(To do) Print out the data below. Do not alter a single line.

(Source material)
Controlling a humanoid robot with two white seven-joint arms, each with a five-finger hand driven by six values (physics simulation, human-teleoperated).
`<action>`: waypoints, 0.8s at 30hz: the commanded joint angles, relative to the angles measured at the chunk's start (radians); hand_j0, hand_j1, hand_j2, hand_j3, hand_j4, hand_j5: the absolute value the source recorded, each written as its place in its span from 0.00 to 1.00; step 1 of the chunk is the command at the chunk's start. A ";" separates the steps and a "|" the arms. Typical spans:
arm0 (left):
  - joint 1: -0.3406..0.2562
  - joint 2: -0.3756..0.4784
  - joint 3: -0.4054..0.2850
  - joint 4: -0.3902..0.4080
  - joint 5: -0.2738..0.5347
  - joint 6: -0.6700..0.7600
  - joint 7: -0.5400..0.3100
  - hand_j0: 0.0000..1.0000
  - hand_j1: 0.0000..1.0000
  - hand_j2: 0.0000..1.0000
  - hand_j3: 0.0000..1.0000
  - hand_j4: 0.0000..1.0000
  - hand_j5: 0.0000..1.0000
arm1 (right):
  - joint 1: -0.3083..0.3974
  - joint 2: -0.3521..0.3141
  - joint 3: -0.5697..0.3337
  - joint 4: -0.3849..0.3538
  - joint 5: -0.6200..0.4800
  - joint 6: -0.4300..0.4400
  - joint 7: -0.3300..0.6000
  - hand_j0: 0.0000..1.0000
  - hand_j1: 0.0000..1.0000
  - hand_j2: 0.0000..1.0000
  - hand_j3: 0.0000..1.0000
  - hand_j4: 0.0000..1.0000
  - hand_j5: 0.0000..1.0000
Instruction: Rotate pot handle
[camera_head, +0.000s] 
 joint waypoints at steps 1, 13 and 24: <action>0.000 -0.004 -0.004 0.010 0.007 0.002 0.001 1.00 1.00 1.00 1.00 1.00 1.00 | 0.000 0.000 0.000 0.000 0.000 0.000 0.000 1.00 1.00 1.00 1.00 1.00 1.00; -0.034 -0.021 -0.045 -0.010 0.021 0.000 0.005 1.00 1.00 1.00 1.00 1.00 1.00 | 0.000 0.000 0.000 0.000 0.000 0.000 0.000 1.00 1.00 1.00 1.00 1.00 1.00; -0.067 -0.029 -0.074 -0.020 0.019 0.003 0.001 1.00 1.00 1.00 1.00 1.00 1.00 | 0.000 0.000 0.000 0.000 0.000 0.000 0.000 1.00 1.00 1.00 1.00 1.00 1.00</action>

(Answer space)
Controlling a humanoid robot with two white seven-joint arms, each with a five-finger hand driven by six values (physics simulation, human-teleoperated).
`<action>`: waypoints, 0.8s at 30hz: the commanded joint angles, relative to the angles measured at the chunk's start (radians); hand_j0, hand_j1, hand_j2, hand_j3, hand_j4, hand_j5: the absolute value the source recorded, each written as its place in its span from 0.00 to 1.00; step 1 of the chunk is the command at the chunk's start. A ";" separates the steps and a "|" the arms. Typical spans:
arm0 (left):
  - joint 1: -0.3406..0.2562
  - joint 2: -0.3756..0.4784
  - joint 3: -0.4054..0.2850
  - joint 4: -0.3902..0.4080
  - joint 5: -0.2738..0.5347
  - joint 6: -0.6700..0.7600
  - joint 7: -0.5400..0.3100
  - hand_j0: 0.0000..1.0000
  - hand_j1: 0.0000..1.0000
  - hand_j2: 0.0000..1.0000
  - hand_j3: 0.0000..1.0000
  - hand_j4: 0.0000..1.0000
  - hand_j5: 0.0000..1.0000
arm1 (right):
  - joint 1: -0.3083..0.3974
  - joint 2: -0.3521..0.3141
  - joint 3: -0.5697..0.3337
  - joint 4: -0.3849..0.3538
  - joint 5: -0.6200..0.4800
  - joint 6: -0.4300..0.4400
  - joint 7: -0.3300..0.6000
  - hand_j0: 0.0000..1.0000
  - hand_j1: 0.0000..1.0000
  - hand_j2: 0.0000..1.0000
  - hand_j3: 0.0000..1.0000
  - hand_j4: 0.0000..1.0000
  - hand_j5: 0.0000..1.0000
Instruction: Rotate pot handle
[camera_head, +0.000s] 
 joint waypoints at steps 1, 13 and 24: <action>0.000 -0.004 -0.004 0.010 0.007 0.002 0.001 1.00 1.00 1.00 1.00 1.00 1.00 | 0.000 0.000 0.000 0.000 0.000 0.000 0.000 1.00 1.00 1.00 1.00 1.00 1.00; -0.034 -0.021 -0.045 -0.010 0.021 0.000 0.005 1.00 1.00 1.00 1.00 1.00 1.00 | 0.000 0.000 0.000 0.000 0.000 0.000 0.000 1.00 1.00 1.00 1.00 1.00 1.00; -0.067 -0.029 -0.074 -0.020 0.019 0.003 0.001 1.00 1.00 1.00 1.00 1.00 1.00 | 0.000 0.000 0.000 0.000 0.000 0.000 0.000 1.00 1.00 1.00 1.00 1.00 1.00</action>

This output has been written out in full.